The article makes the following four points:
1. The true risk of newborn circumcision is not known, because no one measures surgical complications that arise later in life.
Says Chapin: “The article explains that the data aren’t available. For example, one of the most common complications of circumcision is meatal stenosis, in which urination is restricted or compromised. However, this condition isn't noticed while babies are still in diapers. The authors said the CDC statement relied on research that only measured the incidence of meatal stenosis diagnosed during the first 180 days after surgery. The incidence was merely .01 percent. Frisch and Earp wrote that when they looked at a wide number of studies with longer follow-up, they determined that between 5 percent and 20 percent of circumcised boys will develop meatal stenosis. We think that’s an unacceptable risk for a medically unnecessary procedure.”

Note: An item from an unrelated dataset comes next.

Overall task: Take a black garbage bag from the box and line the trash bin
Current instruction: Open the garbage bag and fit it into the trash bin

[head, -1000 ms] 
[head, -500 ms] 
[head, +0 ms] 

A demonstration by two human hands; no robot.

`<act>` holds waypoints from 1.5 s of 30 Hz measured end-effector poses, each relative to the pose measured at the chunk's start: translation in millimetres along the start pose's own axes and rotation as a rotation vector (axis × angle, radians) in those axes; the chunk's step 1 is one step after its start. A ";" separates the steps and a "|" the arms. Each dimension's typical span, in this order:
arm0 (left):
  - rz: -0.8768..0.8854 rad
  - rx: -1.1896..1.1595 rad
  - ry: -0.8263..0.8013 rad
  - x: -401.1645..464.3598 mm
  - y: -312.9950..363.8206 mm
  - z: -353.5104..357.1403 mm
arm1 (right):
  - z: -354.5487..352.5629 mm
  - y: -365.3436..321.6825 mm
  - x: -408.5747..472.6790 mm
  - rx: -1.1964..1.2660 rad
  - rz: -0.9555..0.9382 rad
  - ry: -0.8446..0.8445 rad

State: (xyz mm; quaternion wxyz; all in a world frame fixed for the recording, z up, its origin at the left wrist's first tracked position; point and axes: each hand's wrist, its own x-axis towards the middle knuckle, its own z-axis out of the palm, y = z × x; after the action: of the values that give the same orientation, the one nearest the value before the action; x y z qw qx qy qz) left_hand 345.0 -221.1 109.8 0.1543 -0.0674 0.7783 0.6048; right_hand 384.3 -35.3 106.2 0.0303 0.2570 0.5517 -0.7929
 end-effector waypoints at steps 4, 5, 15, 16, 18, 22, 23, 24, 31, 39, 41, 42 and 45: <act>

2.Although there are claims that infant circumcision lowers the risk of contracting HIV/AIDS in the U.S., such claims are not scientifically valid.
Frisch and Earp point out that the CDC and AAP based their findings on HIV-transmission studies of circumcised and uncircumcised adult African men in heterosexual relationships, writing, “The findings from one context cannot responsibly be extrapolated to the other without a great deal of further investigation.” In addition, the authors note that the 2011 Central Intelligence Agency World Factbook shows that the prevalence of HIV/AIDS in the United States – where 80 percent of men are circumcised – is higher than in European nations, where circumcision is uncommon.
3. The foreskin is assigned zero value.
The authors write, “the CDC does not...discuss in detail the protective and sexual functions that have been attributed to [the foreskin] in the medical literature.” Says Chapin: “Circumcision surgically removes healthy tissue; the foreskin is the most sensitive part of the penis, providing enormous pleasure to many intact men. That is why, throughout history, from Maimonides to John Harvey Kellogg, circumcision was promoted as a ‘cure’ for masturbation.”
4. The CDC relied on one misleading study to assess how much pain babies feel during circumcision — and the AAP now says repeated pain during infancy can affect brain development and the body’s stress response system.
Frisch and Earp state that the CDC relied on one study (Banieghbal, 2009), which includes inaccurate statistics, to assess whether babies feel pain during circumcision. The article also quotes the AAP task force, statement on pain released earlier this year, which said, “Pain that newborns experience from routine medical procedures [including circumcision] can be significant... Research suggests that repeated exposure to pain early in life can create changes in brain development and the body’s stress response systems that can last into childhood.”
Can America’s Culture of Circumcision Be Changed?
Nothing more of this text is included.